- Location in Lee County and the state of Florida
- Coordinates: 26°41′21″N 81°53′40″W﻿ / ﻿26.68917°N 81.89444°W
- Country: United States
- State: Florida
- County: Lee

Area
- • Total: 0.83 sq mi (2.14 km^{2})
- • Land: 0.82 sq mi (2.13 km^{2})
- • Water: 0.0039 sq mi (0.01 km^{2})
- Elevation: 13 ft (4.0 m)

Population (2020)
- • Total: 1,240
- • Density: 1,507.0/sq mi (581.84/km^{2})
- Time zone: UTC-5 (Eastern (EST))
- • Summer (DST): UTC-4 (EDT)
- ZIP code: 33903
- Area code: 239
- FIPS code: 12-54357
- GNIS feature ID: 2403394

= Palmona Park, Florida =

Palmona Park is a census-designated place (CDP) in Lee County, Florida, United States. The population was 1,240 at the 2020 census, up from 1,146 at the 2010 census. It is part of the Cape Coral-Fort Myers, Florida Metropolitan Statistical Area.

==Geography==
Palmona Park is located in northern Lee County. It is surrounded by the North Fort Myers CDP. The southwest corner of Palmona Park is at the intersection of U.S. Route 41 (Cleveland Avenue) and Florida State Road 78 (Pine Island Road). SR 78 forms the southern border of the CDP, US 41 forms the western border, Littleton Road is the northern border, and US 41 Business (North Tamiami Trail) forms most of the eastern border.

According to the United States Census Bureau, the CDP has a total area of 2.2 km2, of which 10468 sqm, or 0.48%, are water.

==Demographics==

Historical population
| Census | Pop. | Note | %± |
| 2000 | 1,353 |  | — |
| 2010 | 1,146 |  | −15.3% |
| 2020 | 1,240 |  | 8.2% |
U.S. Decennial Census

===2020 census===
As of the 2020 census, Palmona Park had a population of 1,240. The median age was 39.7 years. 22.9% of residents were under the age of 18 and 14.0% of residents were 65 years of age or older. For every 100 females there were 108.8 males, and for every 100 females age 18 and over there were 107.8 males age 18 and over.

100.0% of residents lived in urban areas, while 0.0% lived in rural areas.
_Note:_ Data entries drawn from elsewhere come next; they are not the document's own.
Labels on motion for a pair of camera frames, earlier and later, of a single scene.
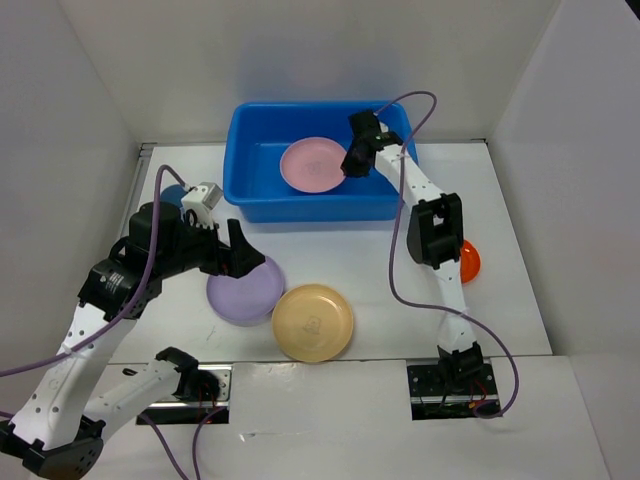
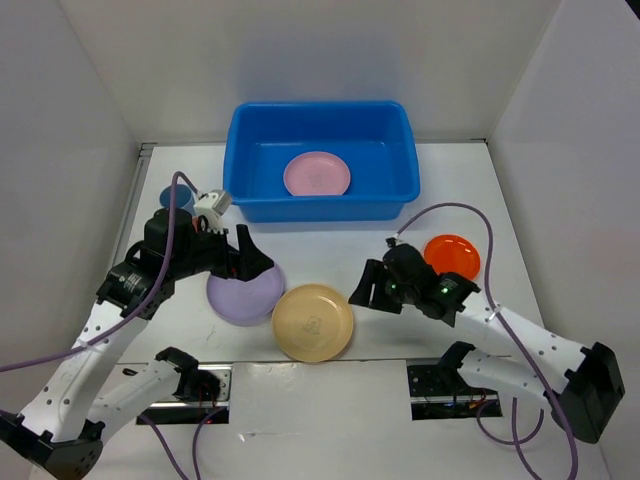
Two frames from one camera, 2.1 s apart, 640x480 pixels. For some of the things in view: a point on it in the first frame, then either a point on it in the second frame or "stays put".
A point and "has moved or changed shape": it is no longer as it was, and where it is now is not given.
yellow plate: x=312 y=322 stays put
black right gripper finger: x=358 y=161 to x=377 y=289
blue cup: x=173 y=194 stays put
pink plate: x=312 y=164 has moved or changed shape
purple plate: x=250 y=299 stays put
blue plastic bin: x=254 y=187 stays put
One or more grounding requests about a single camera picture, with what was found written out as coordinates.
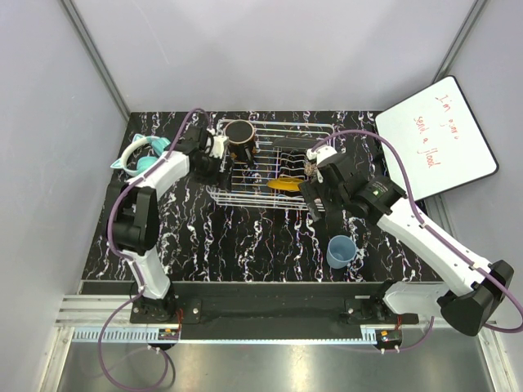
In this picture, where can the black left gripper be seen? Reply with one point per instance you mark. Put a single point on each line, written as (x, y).
(216, 178)

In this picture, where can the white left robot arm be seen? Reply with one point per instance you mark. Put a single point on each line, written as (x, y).
(154, 164)

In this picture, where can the brown patterned bowl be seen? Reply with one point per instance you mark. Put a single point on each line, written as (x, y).
(310, 168)

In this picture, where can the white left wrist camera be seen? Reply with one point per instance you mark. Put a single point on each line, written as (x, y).
(218, 146)

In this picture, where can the white dry-erase board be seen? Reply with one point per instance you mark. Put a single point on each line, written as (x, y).
(438, 139)

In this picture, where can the light blue cup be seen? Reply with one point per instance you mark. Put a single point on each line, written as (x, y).
(341, 251)

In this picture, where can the aluminium front rail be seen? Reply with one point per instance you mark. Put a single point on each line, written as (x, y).
(94, 318)

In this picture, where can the black floral square plate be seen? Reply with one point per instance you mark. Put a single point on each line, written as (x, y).
(294, 143)

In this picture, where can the yellow patterned plate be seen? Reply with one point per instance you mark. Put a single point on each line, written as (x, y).
(285, 184)

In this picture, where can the red interior mug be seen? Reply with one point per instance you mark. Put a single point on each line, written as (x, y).
(241, 136)

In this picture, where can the teal cat-ear headphones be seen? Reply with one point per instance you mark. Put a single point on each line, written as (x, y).
(139, 141)

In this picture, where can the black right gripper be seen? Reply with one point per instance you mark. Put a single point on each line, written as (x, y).
(313, 189)

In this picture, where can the white wire dish rack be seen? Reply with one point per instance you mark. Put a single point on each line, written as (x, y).
(246, 186)

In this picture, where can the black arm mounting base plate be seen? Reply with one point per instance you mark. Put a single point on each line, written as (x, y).
(279, 311)

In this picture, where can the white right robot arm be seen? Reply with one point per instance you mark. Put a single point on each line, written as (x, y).
(472, 287)

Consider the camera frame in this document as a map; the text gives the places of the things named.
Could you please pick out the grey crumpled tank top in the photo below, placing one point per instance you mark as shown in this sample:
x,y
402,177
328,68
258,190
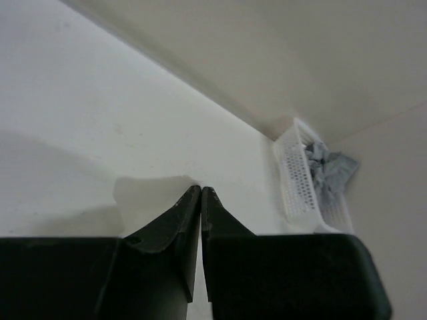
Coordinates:
x,y
330,172

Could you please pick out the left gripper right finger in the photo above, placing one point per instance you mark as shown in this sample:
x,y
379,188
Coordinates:
x,y
302,276

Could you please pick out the white plastic basket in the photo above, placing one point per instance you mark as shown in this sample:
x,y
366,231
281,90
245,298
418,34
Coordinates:
x,y
300,201

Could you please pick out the white tank top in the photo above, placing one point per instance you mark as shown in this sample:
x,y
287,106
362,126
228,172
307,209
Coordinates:
x,y
141,200

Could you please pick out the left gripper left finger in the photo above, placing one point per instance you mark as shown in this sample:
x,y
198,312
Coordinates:
x,y
149,274

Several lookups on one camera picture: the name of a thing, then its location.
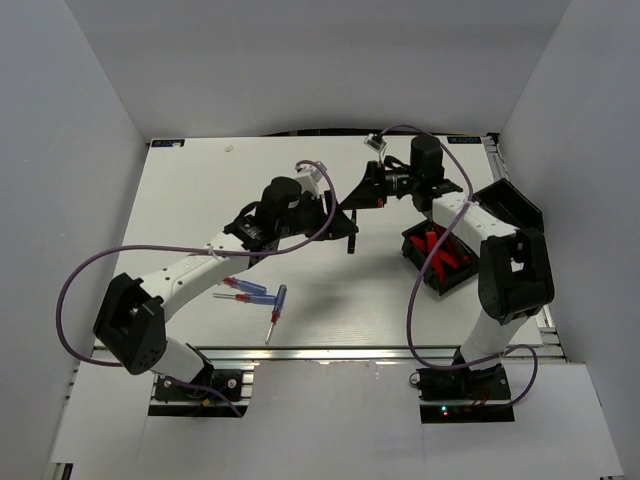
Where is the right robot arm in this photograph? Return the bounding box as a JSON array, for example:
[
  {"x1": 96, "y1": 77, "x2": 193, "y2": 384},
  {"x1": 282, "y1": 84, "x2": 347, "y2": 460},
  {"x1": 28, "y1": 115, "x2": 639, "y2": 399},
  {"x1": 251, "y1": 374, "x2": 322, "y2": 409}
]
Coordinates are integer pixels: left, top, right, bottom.
[{"x1": 339, "y1": 134, "x2": 555, "y2": 399}]

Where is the black divided container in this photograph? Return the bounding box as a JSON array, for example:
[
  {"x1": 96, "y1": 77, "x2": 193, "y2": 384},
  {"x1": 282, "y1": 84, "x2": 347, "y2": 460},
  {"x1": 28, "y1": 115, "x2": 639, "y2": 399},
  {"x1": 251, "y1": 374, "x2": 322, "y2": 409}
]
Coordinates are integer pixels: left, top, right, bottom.
[{"x1": 401, "y1": 179, "x2": 544, "y2": 296}]

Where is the blue label sticker right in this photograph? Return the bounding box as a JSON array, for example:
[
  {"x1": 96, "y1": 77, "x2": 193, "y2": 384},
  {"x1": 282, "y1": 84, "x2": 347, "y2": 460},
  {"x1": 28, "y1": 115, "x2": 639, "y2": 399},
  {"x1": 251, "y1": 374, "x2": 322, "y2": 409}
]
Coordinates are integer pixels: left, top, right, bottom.
[{"x1": 447, "y1": 136, "x2": 483, "y2": 145}]

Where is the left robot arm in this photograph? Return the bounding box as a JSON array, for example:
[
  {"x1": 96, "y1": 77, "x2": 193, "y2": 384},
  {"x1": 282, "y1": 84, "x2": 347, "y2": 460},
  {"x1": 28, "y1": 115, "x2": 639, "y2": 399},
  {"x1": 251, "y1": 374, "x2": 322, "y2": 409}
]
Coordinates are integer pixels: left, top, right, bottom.
[{"x1": 93, "y1": 168, "x2": 327, "y2": 399}]

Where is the blue handle screwdriver tilted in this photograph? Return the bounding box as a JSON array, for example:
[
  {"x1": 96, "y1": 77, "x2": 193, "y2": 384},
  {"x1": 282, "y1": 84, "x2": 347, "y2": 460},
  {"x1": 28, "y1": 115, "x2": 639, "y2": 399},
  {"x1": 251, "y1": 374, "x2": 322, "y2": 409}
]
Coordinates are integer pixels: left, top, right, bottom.
[{"x1": 264, "y1": 284, "x2": 288, "y2": 346}]

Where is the blue handle screwdriver lower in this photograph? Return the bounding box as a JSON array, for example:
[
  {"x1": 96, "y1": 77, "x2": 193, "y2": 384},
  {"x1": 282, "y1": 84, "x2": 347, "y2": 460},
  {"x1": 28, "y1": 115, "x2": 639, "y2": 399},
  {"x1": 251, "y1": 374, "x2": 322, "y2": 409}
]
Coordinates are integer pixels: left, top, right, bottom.
[{"x1": 212, "y1": 293, "x2": 276, "y2": 305}]

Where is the blue handle screwdriver upper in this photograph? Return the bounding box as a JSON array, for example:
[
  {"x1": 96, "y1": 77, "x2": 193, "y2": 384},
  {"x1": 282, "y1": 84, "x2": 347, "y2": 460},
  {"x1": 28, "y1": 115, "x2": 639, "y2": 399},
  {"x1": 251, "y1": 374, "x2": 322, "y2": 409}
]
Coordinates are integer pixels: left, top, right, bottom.
[{"x1": 223, "y1": 277, "x2": 267, "y2": 296}]

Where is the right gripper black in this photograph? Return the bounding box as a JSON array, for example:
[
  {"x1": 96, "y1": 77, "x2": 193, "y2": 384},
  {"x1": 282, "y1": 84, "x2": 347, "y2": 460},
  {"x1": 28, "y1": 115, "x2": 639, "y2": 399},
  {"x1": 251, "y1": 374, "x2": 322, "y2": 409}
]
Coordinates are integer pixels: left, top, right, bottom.
[{"x1": 340, "y1": 161, "x2": 420, "y2": 211}]

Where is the green black precision screwdriver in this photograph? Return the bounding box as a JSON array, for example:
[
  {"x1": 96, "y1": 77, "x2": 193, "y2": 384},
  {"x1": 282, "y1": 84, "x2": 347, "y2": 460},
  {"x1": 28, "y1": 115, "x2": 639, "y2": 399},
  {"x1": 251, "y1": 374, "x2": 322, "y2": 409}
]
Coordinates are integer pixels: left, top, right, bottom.
[{"x1": 347, "y1": 210, "x2": 357, "y2": 255}]

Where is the blue label sticker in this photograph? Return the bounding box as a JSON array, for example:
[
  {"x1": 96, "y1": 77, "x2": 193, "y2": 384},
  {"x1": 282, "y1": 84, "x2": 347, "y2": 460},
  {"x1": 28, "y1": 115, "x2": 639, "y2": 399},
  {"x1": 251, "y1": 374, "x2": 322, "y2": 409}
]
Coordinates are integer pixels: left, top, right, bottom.
[
  {"x1": 447, "y1": 136, "x2": 483, "y2": 145},
  {"x1": 150, "y1": 139, "x2": 185, "y2": 148}
]

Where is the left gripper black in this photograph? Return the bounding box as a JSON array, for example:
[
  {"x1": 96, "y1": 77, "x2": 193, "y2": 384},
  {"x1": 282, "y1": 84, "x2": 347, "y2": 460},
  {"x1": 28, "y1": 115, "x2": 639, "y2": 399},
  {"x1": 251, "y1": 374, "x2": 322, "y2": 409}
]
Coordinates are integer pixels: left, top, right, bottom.
[{"x1": 276, "y1": 190, "x2": 358, "y2": 242}]

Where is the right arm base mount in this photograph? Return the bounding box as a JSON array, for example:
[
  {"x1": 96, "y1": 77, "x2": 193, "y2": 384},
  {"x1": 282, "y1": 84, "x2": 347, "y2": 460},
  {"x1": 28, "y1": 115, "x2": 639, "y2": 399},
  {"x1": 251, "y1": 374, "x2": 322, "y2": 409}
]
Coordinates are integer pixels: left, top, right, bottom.
[{"x1": 409, "y1": 365, "x2": 515, "y2": 425}]

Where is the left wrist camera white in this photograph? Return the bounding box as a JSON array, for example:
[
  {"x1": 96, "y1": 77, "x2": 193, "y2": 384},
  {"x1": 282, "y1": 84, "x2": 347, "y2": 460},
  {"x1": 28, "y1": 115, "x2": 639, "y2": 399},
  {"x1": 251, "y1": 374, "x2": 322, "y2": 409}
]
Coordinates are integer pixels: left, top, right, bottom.
[{"x1": 294, "y1": 160, "x2": 324, "y2": 196}]

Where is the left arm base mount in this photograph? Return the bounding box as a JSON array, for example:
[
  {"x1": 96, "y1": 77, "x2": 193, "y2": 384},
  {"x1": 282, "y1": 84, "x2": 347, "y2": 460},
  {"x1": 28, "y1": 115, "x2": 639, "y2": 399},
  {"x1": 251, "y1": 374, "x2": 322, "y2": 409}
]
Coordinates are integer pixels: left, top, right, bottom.
[{"x1": 148, "y1": 369, "x2": 252, "y2": 418}]

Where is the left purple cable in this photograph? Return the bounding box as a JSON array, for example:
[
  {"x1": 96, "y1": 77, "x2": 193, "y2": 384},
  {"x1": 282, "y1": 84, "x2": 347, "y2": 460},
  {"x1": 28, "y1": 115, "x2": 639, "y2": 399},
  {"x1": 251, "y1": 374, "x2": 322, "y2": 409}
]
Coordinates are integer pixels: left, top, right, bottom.
[{"x1": 55, "y1": 159, "x2": 337, "y2": 369}]

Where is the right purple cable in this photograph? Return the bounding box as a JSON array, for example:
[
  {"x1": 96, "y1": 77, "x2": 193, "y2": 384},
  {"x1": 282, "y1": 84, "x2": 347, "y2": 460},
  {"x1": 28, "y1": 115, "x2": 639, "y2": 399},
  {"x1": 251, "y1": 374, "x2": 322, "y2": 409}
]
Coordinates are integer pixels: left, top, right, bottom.
[{"x1": 377, "y1": 124, "x2": 540, "y2": 409}]

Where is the blue label sticker left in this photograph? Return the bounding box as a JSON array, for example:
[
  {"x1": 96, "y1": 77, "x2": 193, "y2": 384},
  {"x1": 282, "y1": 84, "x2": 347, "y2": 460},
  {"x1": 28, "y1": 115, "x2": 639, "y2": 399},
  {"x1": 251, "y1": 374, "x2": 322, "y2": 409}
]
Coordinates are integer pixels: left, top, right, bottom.
[{"x1": 150, "y1": 139, "x2": 185, "y2": 148}]

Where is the purple cable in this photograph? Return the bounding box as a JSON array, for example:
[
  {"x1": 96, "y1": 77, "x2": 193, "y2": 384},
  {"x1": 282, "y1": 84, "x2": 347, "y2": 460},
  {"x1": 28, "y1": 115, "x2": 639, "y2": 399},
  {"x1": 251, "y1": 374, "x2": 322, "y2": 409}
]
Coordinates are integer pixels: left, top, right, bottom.
[
  {"x1": 55, "y1": 159, "x2": 337, "y2": 369},
  {"x1": 377, "y1": 124, "x2": 540, "y2": 409}
]

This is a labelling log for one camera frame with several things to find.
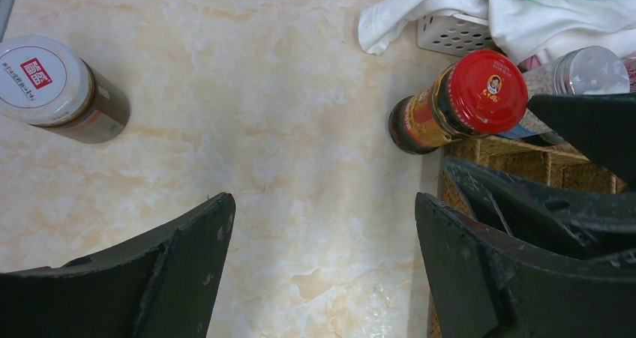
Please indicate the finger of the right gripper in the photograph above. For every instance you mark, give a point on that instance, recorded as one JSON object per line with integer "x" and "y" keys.
{"x": 581, "y": 225}

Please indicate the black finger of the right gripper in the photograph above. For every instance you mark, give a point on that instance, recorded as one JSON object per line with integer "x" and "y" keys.
{"x": 601, "y": 127}

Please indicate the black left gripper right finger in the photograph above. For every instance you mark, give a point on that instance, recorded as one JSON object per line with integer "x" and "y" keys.
{"x": 485, "y": 283}

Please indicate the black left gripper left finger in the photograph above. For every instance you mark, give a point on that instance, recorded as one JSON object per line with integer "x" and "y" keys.
{"x": 162, "y": 283}

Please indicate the red lid chili sauce jar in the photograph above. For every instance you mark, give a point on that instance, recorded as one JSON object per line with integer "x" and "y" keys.
{"x": 482, "y": 94}

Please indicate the silver lid spice jar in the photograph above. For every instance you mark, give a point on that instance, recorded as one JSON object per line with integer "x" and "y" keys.
{"x": 590, "y": 70}

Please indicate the woven bamboo divided tray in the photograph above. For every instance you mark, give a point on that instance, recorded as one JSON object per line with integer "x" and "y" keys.
{"x": 560, "y": 167}

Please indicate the pink cloth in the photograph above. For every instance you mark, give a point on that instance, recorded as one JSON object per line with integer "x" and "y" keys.
{"x": 629, "y": 62}

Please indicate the white cloth pile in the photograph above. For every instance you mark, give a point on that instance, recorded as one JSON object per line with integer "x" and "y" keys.
{"x": 521, "y": 28}

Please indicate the white plastic laundry basket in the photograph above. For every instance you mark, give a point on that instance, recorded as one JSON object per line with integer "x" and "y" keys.
{"x": 456, "y": 35}

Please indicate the white lid brown sauce jar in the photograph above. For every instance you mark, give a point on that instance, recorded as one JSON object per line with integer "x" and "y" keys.
{"x": 45, "y": 85}
There were 502 households in Palmona Park, of which 26.9% had children under the age of 18 living in them. Of all households, 27.3% were married-couple households, 30.1% were households with a male householder and no spouse or partner present, and 28.5% were households with a female householder and no spouse or partner present. About 31.9% of all households were made up of individuals and 10.8% had someone living alone who was 65 years of age or older.

There were 596 housing units, of which 15.8% were vacant. The homeowner vacancy rate was 1.3% and the rental vacancy rate was 10.7%.

Racial composition as of the 2020 census
| Race | Number | Percent |
|---|---|---|
| White | 890 | 71.8% |
| Black or African American | 19 | 1.5% |
| American Indian and Alaska Native | 20 | 1.6% |
| Asian | 5 | 0.4% |
| Native Hawaiian and Other Pacific Islander | 1 | 0.1% |
| Some other race | 80 | 6.5% |
| Two or more races | 225 | 18.1% |
| Hispanic or Latino (of any race) | 347 | 28.0% |

===2000 census===
As of the 2000 census, there were 1,353 people, 541 households, and 326 families residing in the CDP. The population density was 1,630.9 PD/sqmi. There were 639 housing units at an average density of 770.3 /sqmi. The racial makeup of the CDP was 94.90% White, 0.15% African American, 1.03% Native American, 0.74% Asian, 1.55% from other races, and 1.63% from two or more races. Hispanic or Latino of any race were 11.68% of the population.

There were 541 households, out of which 31.4% had children under the age of 18 living with them, 34.8% were married couples living together, 15.0% had a female householder with no husband present, and 39.6% were non-families. 30.3% of all households were made up of individuals, and 9.6% had someone living alone who was 65 years of age or older. The average household size was 2.50 and the average family size was 3.04.

In the CDP, the population was spread out, with 26.6% under the age of 18, 10.3% from 18 to 24, 30.3% from 25 to 44, 21.1% from 45 to 64, and 11.6% who were 65 years of age or older. The median age was 34 years. For every 100 females, there were 111.4 males. For every 100 females age 18 and over, there were 114.5 males.

The median income for a household in the CDP was $22,617, and the median income for a family was $24,010. Males had a median income of $29,000 versus $16,979 for females. The per capita income for the CDP was $14,119. About 15.2% of families and 21.1% of the population were below the poverty line, including 27.1% of those under age 18 and 5.4% of those age 65 or over.